A bed frame or bedstead is the part of a bed used to position the bed base, the flat part which in turn directly supports the mattress(es). The frame may also stop the matresses from sliding sideways, and it may include means of supporting a canopy above. Bed frames are typically made of wood or metal. A bed frame includes head, foot, and side rails. Most double (full) sized beds, along with all queen and king size beds, require some type of center support rail, typically also with extra feet extending down to the floor. The term "bed frame" was first used in 1805-1815. Not all beds include frames; see bed base.

Brass beds
Brass beds are beds in which the headboard and footboard are made of brass; the frame rails are usually made of steel. Brass beds can be made of 100 per cent brass or of metals that have been brass-plated. The brass used in making brass beds is usually 70 per cent copper and 30 per cent zinc. The ratio of metals may vary between manufacturers. 
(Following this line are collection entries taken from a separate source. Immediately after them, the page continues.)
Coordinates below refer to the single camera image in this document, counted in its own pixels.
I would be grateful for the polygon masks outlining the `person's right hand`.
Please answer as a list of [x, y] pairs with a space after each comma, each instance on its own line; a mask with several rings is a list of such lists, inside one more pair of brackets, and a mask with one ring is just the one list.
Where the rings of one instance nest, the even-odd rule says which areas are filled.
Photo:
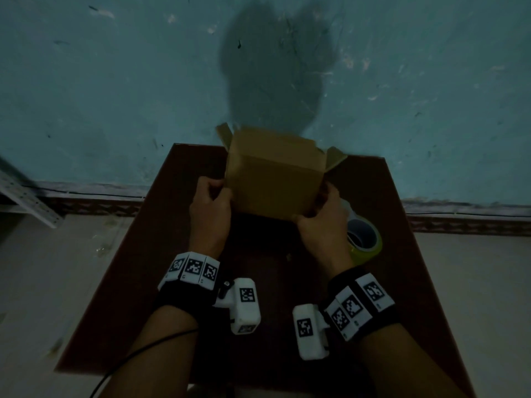
[[328, 181], [324, 185], [314, 208], [320, 224], [297, 228], [308, 252], [332, 279], [354, 265], [347, 240], [348, 213], [342, 207], [338, 189]]

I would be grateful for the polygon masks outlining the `person's left hand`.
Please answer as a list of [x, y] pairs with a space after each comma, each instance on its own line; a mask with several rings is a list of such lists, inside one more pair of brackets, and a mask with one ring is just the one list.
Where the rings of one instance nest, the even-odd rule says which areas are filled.
[[189, 251], [217, 260], [230, 231], [231, 201], [196, 201], [189, 206]]

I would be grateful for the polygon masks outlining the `brown cardboard box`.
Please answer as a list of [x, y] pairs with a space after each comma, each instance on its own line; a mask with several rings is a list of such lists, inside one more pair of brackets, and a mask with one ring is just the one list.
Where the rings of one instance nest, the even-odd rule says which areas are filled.
[[271, 130], [223, 123], [216, 133], [228, 153], [225, 187], [238, 213], [290, 220], [308, 213], [324, 175], [347, 159], [336, 147]]

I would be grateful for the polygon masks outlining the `person's left forearm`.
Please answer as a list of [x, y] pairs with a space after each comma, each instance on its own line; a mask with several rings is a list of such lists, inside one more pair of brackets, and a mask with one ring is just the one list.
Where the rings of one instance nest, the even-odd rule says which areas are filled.
[[173, 306], [157, 309], [131, 347], [136, 352], [171, 335], [187, 332], [150, 347], [116, 371], [98, 398], [185, 398], [198, 336], [197, 321]]

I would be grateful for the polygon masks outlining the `person's right forearm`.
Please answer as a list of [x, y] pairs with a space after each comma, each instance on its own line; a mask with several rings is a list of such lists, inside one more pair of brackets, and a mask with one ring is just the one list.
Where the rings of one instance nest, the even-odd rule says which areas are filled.
[[468, 398], [399, 323], [358, 342], [378, 398]]

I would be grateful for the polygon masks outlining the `yellowish packing tape roll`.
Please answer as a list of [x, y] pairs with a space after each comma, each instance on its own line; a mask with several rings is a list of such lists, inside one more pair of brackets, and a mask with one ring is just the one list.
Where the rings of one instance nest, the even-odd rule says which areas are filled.
[[347, 240], [351, 259], [355, 266], [363, 265], [381, 252], [381, 235], [372, 222], [353, 211], [347, 200], [341, 199], [341, 203], [348, 213]]

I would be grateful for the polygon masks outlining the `black wristband with marker tiles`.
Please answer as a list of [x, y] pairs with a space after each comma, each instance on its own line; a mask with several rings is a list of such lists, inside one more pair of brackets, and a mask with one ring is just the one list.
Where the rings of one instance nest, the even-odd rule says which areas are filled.
[[178, 254], [158, 285], [153, 310], [172, 306], [198, 321], [217, 299], [219, 267], [220, 262], [207, 255]]
[[348, 269], [328, 282], [328, 295], [319, 311], [344, 341], [360, 341], [390, 325], [399, 324], [395, 301], [362, 266]]

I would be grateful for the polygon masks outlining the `perforated white metal rail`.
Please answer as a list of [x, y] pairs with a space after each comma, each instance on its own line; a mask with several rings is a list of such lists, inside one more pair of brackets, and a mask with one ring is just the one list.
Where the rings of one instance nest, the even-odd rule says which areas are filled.
[[52, 229], [58, 228], [63, 223], [61, 215], [2, 169], [0, 169], [0, 196], [12, 202], [11, 204], [0, 202], [0, 213], [29, 214]]

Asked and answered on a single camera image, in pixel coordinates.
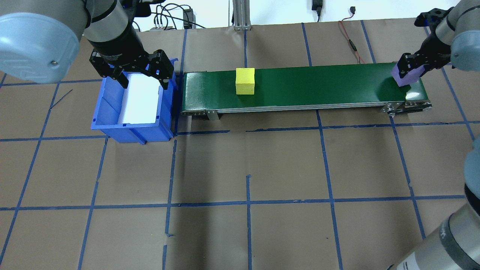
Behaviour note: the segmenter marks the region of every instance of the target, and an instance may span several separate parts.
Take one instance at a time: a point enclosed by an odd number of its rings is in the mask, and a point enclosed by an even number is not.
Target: white foam block
[[[133,73],[127,77],[129,83],[123,94],[118,124],[155,123],[158,93],[163,91],[160,82],[143,74]]]

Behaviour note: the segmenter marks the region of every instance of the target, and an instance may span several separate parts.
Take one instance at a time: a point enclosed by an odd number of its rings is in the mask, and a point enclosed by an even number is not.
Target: power adapter
[[[320,19],[320,13],[324,7],[324,0],[312,0],[312,10],[317,11],[318,18]]]

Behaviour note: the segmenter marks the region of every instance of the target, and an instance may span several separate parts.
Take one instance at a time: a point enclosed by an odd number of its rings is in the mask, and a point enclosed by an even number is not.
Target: bolt
[[[387,108],[387,115],[393,118],[395,116],[395,109],[393,109],[391,107],[388,107]]]

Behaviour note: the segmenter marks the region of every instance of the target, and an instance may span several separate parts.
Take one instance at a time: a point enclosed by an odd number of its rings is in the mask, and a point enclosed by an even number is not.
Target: purple block
[[[412,83],[416,83],[424,72],[425,72],[425,65],[422,65],[421,67],[418,67],[408,72],[407,75],[405,75],[405,77],[400,78],[400,74],[398,74],[399,73],[398,65],[395,65],[395,67],[393,67],[392,69],[392,76],[395,79],[396,84],[398,84],[398,86],[406,86]]]

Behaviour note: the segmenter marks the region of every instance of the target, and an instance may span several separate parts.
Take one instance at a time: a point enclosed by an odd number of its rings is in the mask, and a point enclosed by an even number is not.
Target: white wall
[[[448,9],[460,0],[324,0],[321,22],[338,21],[349,17],[350,6],[357,12],[352,20],[393,19],[417,17],[432,8]],[[230,25],[233,12],[232,0],[167,0],[164,4],[191,5],[197,23],[207,28]],[[250,0],[250,16],[253,25],[294,24],[316,22],[317,14],[311,11],[312,0]],[[183,18],[181,10],[171,11],[172,16]],[[142,31],[153,28],[153,16],[136,18]]]

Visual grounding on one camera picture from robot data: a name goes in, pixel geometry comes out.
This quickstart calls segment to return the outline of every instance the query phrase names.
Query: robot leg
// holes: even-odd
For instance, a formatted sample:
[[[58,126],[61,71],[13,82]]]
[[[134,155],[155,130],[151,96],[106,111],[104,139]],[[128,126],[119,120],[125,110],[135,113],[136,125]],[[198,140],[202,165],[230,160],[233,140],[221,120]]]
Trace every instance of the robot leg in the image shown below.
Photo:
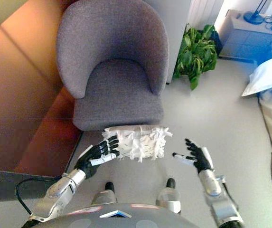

Brass beds were originally simple and plain. Throughout the centuries, designs have become increasingly elaborate and can contain extensive ornamentation such as porcelain finials. Some brass bed styles include traditional, Art Deco, Victorian, transitional, Edwardian and contemporary.

Iron beds
Iron beds are beds in which the headboard and footboard are made of iron; the frame rails are usually made of steel.  Iron beds were developed in 17th century Italy to address concerns about infestation by bed bugs and moths. An iron cradle (with dangerously pointed corner posts) has been dated to 1620-1640. From the start of their production in the 1850s until World War I, iron beds were handmade. The manufacturing process included hand pouring and polishing intricately detailed casting and hand applying finishes. In the many small foundries of the time that employed only a handful of employees, it could take days to produce a single bed.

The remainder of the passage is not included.